### Material provided
-*-*-

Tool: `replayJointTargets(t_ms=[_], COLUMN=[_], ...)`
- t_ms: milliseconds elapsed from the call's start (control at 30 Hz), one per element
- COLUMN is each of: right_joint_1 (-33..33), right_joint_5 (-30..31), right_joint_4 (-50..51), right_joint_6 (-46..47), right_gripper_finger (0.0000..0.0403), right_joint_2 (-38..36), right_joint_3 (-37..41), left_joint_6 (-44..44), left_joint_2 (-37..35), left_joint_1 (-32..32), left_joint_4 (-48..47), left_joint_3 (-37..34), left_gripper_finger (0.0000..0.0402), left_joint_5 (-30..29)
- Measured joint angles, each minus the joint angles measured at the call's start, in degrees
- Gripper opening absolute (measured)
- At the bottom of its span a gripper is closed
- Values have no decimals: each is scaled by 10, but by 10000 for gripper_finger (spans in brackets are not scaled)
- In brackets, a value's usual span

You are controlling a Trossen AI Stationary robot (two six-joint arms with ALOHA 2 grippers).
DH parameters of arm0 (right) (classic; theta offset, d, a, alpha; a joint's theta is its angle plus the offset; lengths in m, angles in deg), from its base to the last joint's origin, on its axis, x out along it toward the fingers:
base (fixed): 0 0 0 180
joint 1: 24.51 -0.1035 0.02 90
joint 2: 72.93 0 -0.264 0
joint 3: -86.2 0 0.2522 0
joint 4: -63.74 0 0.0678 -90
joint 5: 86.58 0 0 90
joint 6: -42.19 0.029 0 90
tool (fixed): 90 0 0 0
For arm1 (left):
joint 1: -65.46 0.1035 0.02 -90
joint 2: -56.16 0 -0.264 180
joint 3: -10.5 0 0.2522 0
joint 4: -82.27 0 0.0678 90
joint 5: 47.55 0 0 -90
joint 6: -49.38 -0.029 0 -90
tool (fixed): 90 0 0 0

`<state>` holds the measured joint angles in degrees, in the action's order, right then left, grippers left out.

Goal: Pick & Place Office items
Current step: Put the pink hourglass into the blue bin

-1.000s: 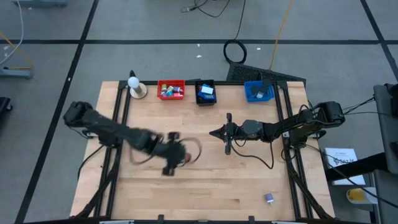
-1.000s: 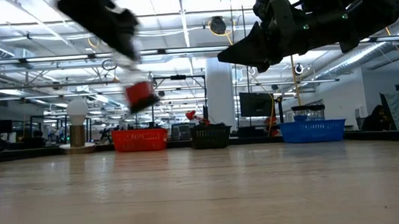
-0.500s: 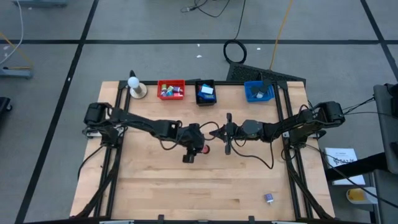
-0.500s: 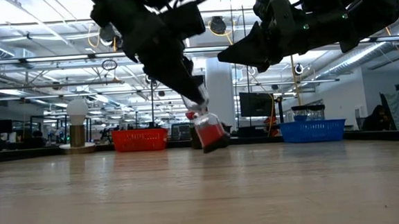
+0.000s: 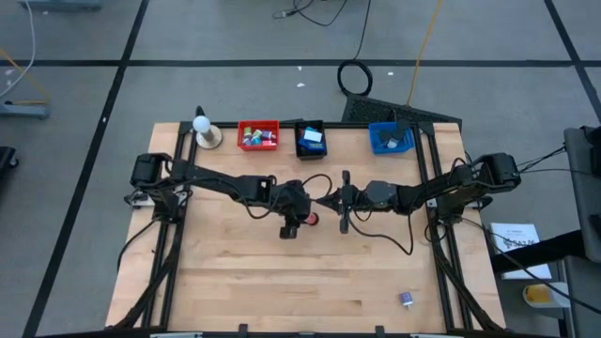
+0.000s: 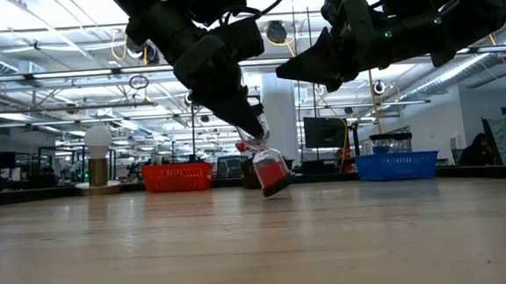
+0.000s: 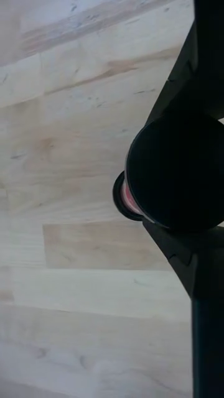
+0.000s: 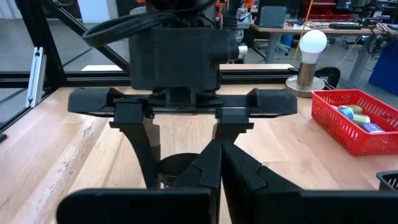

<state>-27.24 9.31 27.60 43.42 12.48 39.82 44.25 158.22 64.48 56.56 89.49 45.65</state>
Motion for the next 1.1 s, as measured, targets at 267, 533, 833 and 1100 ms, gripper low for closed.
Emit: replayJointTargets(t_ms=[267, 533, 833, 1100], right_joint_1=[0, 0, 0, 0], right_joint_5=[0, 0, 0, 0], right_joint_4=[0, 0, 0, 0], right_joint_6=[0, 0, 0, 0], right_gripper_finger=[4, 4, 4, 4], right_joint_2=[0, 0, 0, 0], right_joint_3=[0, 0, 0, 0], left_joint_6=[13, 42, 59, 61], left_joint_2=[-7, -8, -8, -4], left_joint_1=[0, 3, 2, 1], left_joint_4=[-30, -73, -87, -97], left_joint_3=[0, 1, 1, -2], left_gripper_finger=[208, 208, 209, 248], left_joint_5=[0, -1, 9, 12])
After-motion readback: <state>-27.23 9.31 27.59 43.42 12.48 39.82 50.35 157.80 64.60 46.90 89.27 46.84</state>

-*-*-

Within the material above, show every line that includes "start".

- t_ms: milliseconds elapsed from the call's start (control at 30 Hz), one per element
- Measured joint angles, each minus the joint angles measured at the call's start, in degrees

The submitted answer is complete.